You may have close family members who do not make good financial decisions. They may have a lot of debt or have bad spending habits. If you might end up passing on your property to them, you probably want to help them get their life in order, but do so in a way that does not perpetuate their problems or hurt their feelings. Fortunately, there are ways to do that. One option is to have financial discussions with your struggling beneficiaries to help them.
The Key Takeaway
- Making wise decisions and avoiding best allows for spending on more important needs.
- Being-or becoming-disciplined in financial decisions creates financial security.
- Having financial discussions with struggling beneficiaries can help them fix their money problems and become ready to receive and inheritance.
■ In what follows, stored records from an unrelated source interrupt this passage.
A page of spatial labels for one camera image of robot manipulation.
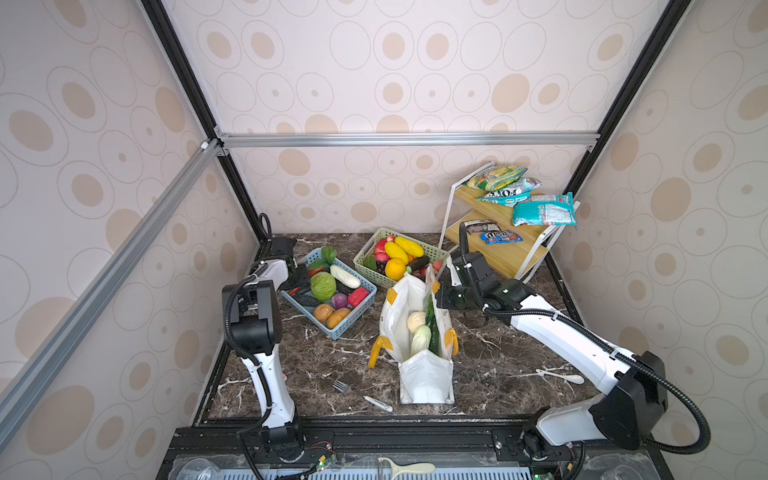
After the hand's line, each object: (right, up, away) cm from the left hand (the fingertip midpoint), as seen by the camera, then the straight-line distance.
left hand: (307, 270), depth 102 cm
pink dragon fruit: (+25, +6, +6) cm, 26 cm away
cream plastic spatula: (+35, -46, -32) cm, 66 cm away
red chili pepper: (+18, -8, -7) cm, 21 cm away
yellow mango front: (+30, +7, +4) cm, 31 cm away
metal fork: (+15, -32, -19) cm, 40 cm away
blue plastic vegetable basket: (+19, -3, -5) cm, 20 cm away
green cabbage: (+7, -5, -8) cm, 12 cm away
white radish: (+13, -2, -3) cm, 14 cm away
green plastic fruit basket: (+20, +3, +3) cm, 20 cm away
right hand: (+41, -6, -22) cm, 47 cm away
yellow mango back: (+35, +8, +4) cm, 36 cm away
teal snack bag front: (+68, +16, -27) cm, 75 cm away
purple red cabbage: (+12, -9, -7) cm, 17 cm away
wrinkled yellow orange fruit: (+30, +1, -6) cm, 31 cm away
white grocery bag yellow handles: (+36, -16, -13) cm, 41 cm away
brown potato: (+8, -12, -12) cm, 19 cm away
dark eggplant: (+39, +2, +4) cm, 39 cm away
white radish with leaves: (+37, -19, -18) cm, 46 cm away
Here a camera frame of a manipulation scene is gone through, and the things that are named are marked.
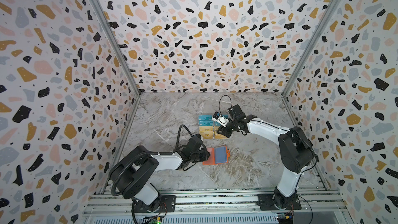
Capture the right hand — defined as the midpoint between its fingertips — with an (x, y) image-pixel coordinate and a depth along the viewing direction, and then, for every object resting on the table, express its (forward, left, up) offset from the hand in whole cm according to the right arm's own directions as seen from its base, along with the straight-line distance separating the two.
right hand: (219, 126), depth 92 cm
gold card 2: (+1, +2, -3) cm, 3 cm away
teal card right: (-4, +2, +8) cm, 9 cm away
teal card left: (+3, +8, -1) cm, 9 cm away
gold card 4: (-4, -1, -5) cm, 6 cm away
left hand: (-14, +3, -5) cm, 16 cm away
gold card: (+1, +8, -3) cm, 9 cm away
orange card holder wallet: (-14, 0, -9) cm, 16 cm away
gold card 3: (-3, +7, -6) cm, 10 cm away
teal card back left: (+6, +8, 0) cm, 11 cm away
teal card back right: (-1, -3, +13) cm, 13 cm away
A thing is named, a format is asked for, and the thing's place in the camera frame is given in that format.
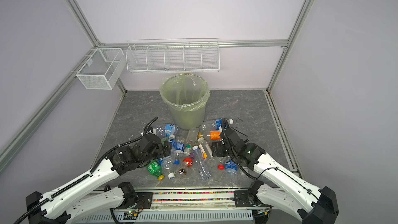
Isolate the yellow stripe white cap bottle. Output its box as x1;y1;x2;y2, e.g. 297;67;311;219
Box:
198;138;213;160

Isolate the blue label bottle white cap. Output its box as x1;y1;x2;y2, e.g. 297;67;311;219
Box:
159;156;175;179

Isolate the clear bottle blue label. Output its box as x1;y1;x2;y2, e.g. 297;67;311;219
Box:
199;118;223;132

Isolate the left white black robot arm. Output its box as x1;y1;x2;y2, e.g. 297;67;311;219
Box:
15;117;171;224

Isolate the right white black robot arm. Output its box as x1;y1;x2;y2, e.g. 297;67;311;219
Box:
220;118;339;224

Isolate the green-lined mesh waste bin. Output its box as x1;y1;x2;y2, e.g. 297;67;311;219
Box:
159;74;210;130

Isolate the orange label bottle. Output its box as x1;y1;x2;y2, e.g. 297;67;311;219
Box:
199;130;221;141

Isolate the crushed light blue label bottle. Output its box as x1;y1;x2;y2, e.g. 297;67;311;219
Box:
150;123;180;138

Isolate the small green cap bottle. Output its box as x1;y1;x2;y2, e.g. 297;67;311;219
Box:
183;145;191;156

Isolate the dark green soda bottle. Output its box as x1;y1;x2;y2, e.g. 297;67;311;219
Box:
147;161;164;181

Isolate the blue label bottle lower right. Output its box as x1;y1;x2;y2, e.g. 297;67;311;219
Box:
224;157;238;186

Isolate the clear square plastic container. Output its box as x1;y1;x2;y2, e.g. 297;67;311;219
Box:
186;128;199;146

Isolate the clear crushed water bottle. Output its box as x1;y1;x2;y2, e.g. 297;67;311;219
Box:
192;146;211;180

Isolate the red cap cola bottle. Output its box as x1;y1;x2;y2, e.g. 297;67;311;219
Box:
174;158;193;177

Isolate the small white mesh basket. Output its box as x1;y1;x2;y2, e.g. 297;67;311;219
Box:
76;48;126;90

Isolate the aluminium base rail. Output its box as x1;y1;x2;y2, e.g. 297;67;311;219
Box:
62;186;312;215

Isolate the long white wire basket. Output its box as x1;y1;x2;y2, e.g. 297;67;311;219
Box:
126;38;220;73

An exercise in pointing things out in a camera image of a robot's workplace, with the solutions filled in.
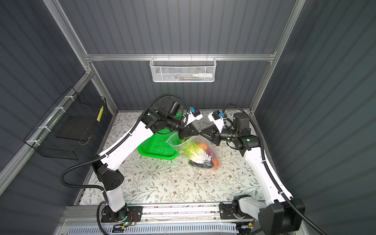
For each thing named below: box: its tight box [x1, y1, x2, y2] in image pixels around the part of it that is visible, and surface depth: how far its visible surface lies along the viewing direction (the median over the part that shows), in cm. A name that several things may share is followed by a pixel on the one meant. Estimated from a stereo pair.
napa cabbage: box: [179, 141, 212, 164], surface depth 80 cm
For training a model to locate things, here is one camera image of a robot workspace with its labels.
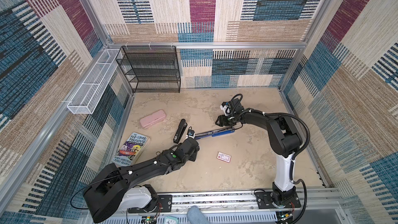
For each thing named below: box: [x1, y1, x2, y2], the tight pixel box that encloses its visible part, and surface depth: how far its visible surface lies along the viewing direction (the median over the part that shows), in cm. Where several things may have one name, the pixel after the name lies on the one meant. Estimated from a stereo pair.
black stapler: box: [173, 118, 188, 145], surface depth 96 cm
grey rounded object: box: [186, 205, 211, 224], surface depth 70 cm
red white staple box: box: [216, 151, 232, 163], surface depth 89 cm
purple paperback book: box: [111, 132, 151, 167], surface depth 91 cm
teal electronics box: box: [163, 215, 179, 224], surface depth 69 cm
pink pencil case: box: [139, 109, 166, 129], surface depth 104 cm
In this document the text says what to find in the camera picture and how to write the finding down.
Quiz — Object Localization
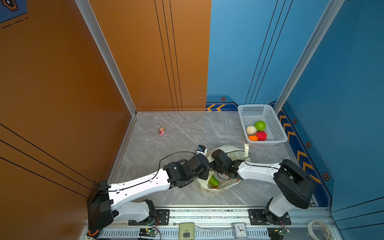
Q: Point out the yellow translucent plastic bag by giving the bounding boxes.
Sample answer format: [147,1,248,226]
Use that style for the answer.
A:
[191,145,249,196]

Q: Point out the yellow green pear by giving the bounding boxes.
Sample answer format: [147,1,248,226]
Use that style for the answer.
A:
[208,175,220,189]

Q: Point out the orange tangerine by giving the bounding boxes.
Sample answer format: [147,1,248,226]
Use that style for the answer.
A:
[248,135,259,141]

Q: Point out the cream bumpy fruit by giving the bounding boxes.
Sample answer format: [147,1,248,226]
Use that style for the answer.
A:
[246,126,258,136]

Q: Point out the red fruit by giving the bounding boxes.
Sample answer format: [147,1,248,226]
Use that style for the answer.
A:
[256,131,268,141]

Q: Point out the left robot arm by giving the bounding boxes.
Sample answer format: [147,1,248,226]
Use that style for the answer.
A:
[87,154,210,239]

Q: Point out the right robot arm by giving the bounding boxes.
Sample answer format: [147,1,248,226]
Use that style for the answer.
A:
[208,149,317,225]

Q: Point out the small pink toy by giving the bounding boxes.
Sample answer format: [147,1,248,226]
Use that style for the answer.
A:
[159,127,165,136]

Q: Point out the white plastic basket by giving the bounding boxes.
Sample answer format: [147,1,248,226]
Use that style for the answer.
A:
[238,104,288,146]

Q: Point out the green square device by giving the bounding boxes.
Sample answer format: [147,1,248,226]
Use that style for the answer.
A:
[179,223,195,240]

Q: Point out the small white clock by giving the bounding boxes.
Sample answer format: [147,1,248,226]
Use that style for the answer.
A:
[233,223,249,239]

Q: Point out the green circuit board left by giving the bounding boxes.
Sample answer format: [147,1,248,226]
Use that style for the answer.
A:
[138,228,160,240]

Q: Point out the circuit board right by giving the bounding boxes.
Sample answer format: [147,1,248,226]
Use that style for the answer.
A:
[267,228,291,240]

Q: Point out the white tape roll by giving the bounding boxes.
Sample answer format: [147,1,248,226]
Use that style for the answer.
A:
[307,220,334,240]

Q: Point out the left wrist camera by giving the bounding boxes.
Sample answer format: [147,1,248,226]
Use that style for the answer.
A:
[196,145,208,156]

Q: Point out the aluminium front rail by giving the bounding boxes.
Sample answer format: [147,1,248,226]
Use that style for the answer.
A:
[97,206,343,240]

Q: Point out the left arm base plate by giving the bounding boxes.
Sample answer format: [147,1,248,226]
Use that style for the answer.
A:
[128,209,170,227]

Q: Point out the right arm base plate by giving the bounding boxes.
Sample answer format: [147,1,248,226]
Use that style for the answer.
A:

Correcting Bad Behavior Leads to Financial Security
Only by spending less than you bring in do you become secure financially. Being irresponsible with your finances works against becoming financially secure. As I put it, financial instability normally does not happen at once, but it “death by a thousand paper cuts.” It happen over time, a little here and a little there. However, these habits can be fixed with a budget and a self-evaluation.
How to Begin Financial Discussions
Possibly the least confrontational way of addressing a beneficiary’s situation is to have financial discussions about the entire family’s financial situation as a family. You may also want to think about finding a situation in the news similar to what you are seeing in a family member’s life as a way to lead your financial discussions. That way, you can address a situation without singling someone out, and you also help them to realize that they are not the only person in the world with their struggles.
Actions to Consider
- Talk enthusiastically in your financial discussion about how you have found financial success. Share how you have saved and how you have wisely spent those savings on important needs.
- Never co-sign on a loan with an irresponsible beneficiary. This will impact your credit. You should also hesitate to give a loan; this will not only decrease your wealth, but your beneficiary may develop a dependency on your money.
- Instead of giving money, offer help to control expenses. This is not only a great way to address financial issues, but does not put your own money at risk.
- Have financial discussions to help your beneficiary who is struggling to understand the basic principles of finances.
- In you financial discussions, compare your beneficiary’s situation to that of a company, and describe how every company works through a budget. Questions you might ask:
- “Who do companies use a budget?”
- “How does a budget help companies operate with a profit?”
- “How do you believe that companies without a budget do compared with companies that have a budget?”
- Walk the beneficiary through making a budget, including income, bills, categories, and priorities for remaining income.
- Help identify spending priorities. Questions you can ask:
- “What is truly most important to you?”
- “What can you live without?”
- “What do you want that can be purchased less frequently or at a lower cost?”
- Discuss the benefits from living within budge and being able to save. Questions you can ask:
- “How do you think you will feel once you meet your budget?”
- “How will you reward yourself once you meet your budget?”